**Instructions for the task**. Could you repeat the records below exactly, leaving out any pictures?

**Recorded information**.
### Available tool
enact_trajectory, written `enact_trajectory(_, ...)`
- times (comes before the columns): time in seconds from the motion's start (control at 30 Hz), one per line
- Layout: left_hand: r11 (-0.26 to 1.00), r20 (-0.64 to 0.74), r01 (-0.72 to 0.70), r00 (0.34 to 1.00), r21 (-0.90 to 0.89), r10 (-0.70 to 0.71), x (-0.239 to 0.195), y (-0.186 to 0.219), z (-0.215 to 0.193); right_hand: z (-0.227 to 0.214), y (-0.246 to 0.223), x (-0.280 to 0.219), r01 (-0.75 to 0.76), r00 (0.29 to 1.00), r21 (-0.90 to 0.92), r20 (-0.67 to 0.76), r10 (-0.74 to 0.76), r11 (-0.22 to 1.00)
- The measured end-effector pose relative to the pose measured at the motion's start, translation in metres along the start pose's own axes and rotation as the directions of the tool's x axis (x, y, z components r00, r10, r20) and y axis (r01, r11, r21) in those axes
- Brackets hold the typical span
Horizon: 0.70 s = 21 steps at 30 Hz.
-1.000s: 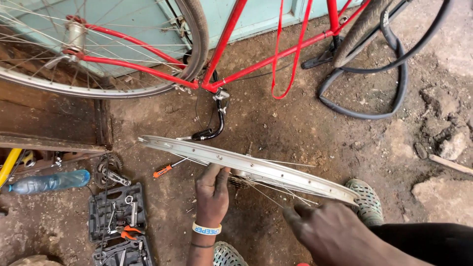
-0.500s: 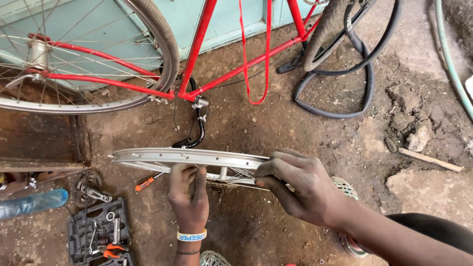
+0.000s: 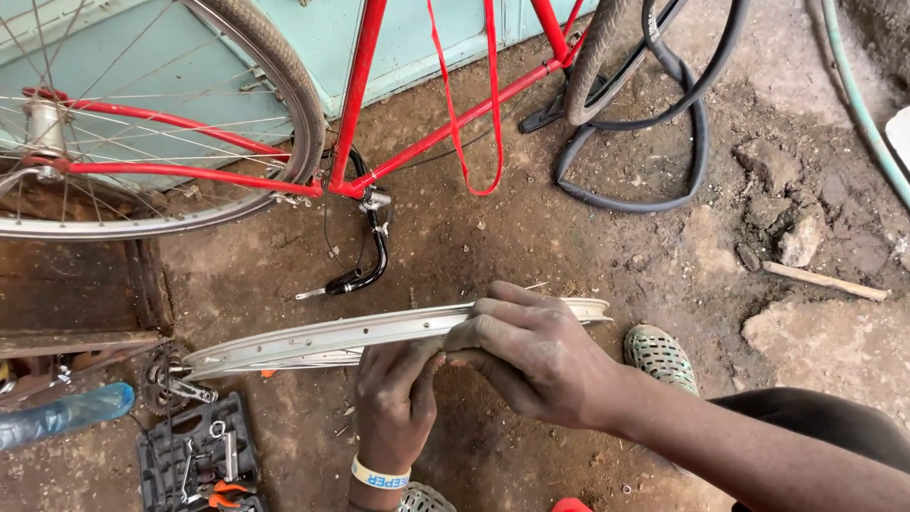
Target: The person laces a bicycle wheel by inserting spokes through the rim and hub. They rotate the wheel to access different sections and continue threading the spokes by hand.
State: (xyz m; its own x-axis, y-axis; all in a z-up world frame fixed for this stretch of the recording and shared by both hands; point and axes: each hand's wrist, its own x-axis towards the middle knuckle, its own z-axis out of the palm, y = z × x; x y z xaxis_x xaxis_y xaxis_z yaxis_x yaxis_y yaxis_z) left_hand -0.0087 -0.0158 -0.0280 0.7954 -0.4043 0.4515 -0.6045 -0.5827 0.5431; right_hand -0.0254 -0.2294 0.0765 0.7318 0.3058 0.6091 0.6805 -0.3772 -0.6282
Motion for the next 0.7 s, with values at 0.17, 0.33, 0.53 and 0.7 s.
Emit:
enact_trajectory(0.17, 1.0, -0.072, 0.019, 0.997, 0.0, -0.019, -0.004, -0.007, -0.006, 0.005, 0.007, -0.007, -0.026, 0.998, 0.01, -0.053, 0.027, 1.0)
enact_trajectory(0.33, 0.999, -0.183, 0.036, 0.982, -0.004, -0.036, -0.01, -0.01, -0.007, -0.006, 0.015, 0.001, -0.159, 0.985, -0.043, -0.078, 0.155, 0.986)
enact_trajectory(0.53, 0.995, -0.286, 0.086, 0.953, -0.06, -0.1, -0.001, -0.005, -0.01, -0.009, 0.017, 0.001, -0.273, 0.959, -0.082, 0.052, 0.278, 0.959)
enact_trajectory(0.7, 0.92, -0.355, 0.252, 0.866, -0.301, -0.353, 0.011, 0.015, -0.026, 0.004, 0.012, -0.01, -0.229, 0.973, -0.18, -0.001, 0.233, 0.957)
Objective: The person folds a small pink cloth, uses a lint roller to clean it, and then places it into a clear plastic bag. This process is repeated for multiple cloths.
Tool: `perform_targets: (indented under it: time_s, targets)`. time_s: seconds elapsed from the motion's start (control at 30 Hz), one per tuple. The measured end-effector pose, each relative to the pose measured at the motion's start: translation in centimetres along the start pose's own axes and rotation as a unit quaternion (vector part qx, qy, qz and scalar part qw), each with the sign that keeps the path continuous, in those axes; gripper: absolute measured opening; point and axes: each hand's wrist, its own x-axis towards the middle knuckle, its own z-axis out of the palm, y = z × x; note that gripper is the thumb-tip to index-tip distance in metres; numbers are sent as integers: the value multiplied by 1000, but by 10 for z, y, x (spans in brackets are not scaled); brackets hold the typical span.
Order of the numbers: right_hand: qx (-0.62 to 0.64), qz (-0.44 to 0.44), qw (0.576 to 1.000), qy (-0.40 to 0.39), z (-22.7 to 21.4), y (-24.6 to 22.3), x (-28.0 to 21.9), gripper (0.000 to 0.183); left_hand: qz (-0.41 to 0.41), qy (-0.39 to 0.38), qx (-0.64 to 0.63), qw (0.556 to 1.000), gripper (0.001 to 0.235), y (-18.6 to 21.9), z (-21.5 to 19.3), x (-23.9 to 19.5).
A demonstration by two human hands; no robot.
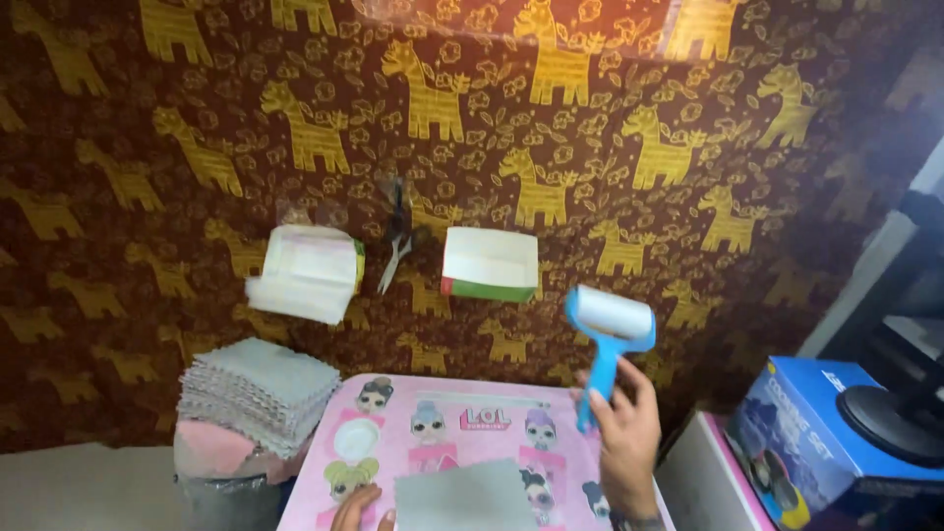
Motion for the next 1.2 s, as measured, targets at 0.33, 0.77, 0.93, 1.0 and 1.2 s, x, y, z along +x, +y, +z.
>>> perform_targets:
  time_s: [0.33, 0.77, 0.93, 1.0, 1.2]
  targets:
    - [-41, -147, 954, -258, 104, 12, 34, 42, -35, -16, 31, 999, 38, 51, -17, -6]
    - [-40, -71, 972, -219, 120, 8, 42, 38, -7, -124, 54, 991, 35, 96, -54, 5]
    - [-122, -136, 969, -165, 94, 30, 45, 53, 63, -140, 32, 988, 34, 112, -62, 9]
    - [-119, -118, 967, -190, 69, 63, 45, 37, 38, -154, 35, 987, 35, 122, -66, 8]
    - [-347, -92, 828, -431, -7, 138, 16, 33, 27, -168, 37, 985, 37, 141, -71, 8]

**Result**.
### Available tool
enact_trajectory, written `enact_trajectory(_, ...)`
- times (comes before the columns): time in seconds from the motion's start (control at 30 Hz), one per line
- Layout: left_hand: r11 (-0.26 to 1.00), r20 (-0.64 to 0.74), r01 (-0.72 to 0.70), r00 (0.34 to 1.00), r21 (-0.90 to 0.89), r10 (-0.70 to 0.71), x (-0.239 to 0.195), y (-0.186 to 0.219), z (-0.215 to 0.193); right_hand: z (-0.227 to 0.214), y (-0.246 to 0.223), x (-0.280 to 0.219), r01 (-0.75 to 0.76), r00 (0.29 to 1.00), r21 (-0.90 to 0.92), r20 (-0.67 to 0.76), r10 (-0.74 to 0.76), r11 (-0.22 to 1.00)
- The measured end-effector pose relative to the pose measured at the motion's start, translation in metres along the start pose's own axes and rotation as the directions of the tool's x axis (x, y, z components r00, r10, r20) and y axis (r01, r11, r21) in those axes
- Brackets hold the typical span
Horizon: 0.70 s = 21 steps at 30 Hz.
-1.000s: 
-0.500s: 
+0.000s: 
Target: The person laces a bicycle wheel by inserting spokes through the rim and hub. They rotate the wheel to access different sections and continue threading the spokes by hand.
State: (xyz m; its own x-axis, y-axis; all in a z-up world frame fixed for this stretch of the recording and shared by both hands; point and axes: each hand's wrist, its own x-axis towards the middle knuckle, its own z-axis out of the palm, y = z × x; x y z xaxis_x xaxis_y xaxis_z yaxis_x yaxis_y yaxis_z) left_hand -0.0087 -0.0158 -0.0280 0.7954 -0.4043 0.4515 -0.6045 -0.5827 0.5431; right_hand -0.0254 -0.2294 0.0765 0.7318 0.3058 0.6091 0.6805 -0.3772 -0.6282
Motion for the next 0.7 s, with values at 0.17, 0.33, 0.53 and 0.7 s.
Emit:
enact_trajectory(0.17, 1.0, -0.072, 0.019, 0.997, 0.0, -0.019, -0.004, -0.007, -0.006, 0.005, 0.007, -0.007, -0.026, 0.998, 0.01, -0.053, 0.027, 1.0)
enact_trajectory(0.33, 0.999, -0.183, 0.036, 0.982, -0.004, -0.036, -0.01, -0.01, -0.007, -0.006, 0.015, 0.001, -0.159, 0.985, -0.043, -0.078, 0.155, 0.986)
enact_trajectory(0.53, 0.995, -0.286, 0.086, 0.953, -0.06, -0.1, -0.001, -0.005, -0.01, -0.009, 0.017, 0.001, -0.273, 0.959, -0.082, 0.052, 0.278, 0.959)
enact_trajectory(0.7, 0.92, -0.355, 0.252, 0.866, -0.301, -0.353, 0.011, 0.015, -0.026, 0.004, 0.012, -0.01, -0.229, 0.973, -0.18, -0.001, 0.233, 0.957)
Objective: The person folds a small pink cloth, uses a lint roller to clean it, and then places it into a clear plastic bag. This process is repeated for multiple cloths.
Tool: `perform_targets: (indented under it: time_s, targets)`. time_s: seconds elapsed from the motion's start (control at 30 Hz), one per tuple. The measured end-effector pose, each relative to the pose measured at the motion's start: translation in centimetres along the start pose's own axes and rotation as a unit quaternion (vector part qx, qy, qz and scalar part qw), each with the sign that keeps the path continuous, in those axes; gripper: absolute measured opening; point and axes: each hand's wrist, its own x-axis towards the middle knuckle, its own z-axis out of the palm, y = z × x; note that gripper is the thumb-tip to index-tip distance in metres; numbers are sent as integers: the value multiplied by 1000, but by 10 for z, y, x (spans in brackets are not scaled); brackets hold the typical span.
Order of the numbers: right_hand: qx (-0.62 to 0.64), qz (-0.44 to 0.44), qw (0.576 to 1.000), qy (-0.40 to 0.39), z (-22.7 to 21.4), y (-24.6 to 22.3), x (-28.0 to 21.9), gripper (0.000 to 0.183); left_hand: qz (-0.41 to 0.41), qy (-0.39 to 0.38), qx (-0.64 to 0.63), qw (0.556 to 1.000), gripper (0.001 to 0.235), y (-18.6 to 21.9), z (-21.5 to 19.3), x (-23.9 to 19.5).
A demonstration by two human hands; no robot.
Motion for the next 1.2 s, as measured, targets at 0.33, 0.77, 0.93, 1.0 and 1.2 s, x, y, z along +x, +y, +z.
>>> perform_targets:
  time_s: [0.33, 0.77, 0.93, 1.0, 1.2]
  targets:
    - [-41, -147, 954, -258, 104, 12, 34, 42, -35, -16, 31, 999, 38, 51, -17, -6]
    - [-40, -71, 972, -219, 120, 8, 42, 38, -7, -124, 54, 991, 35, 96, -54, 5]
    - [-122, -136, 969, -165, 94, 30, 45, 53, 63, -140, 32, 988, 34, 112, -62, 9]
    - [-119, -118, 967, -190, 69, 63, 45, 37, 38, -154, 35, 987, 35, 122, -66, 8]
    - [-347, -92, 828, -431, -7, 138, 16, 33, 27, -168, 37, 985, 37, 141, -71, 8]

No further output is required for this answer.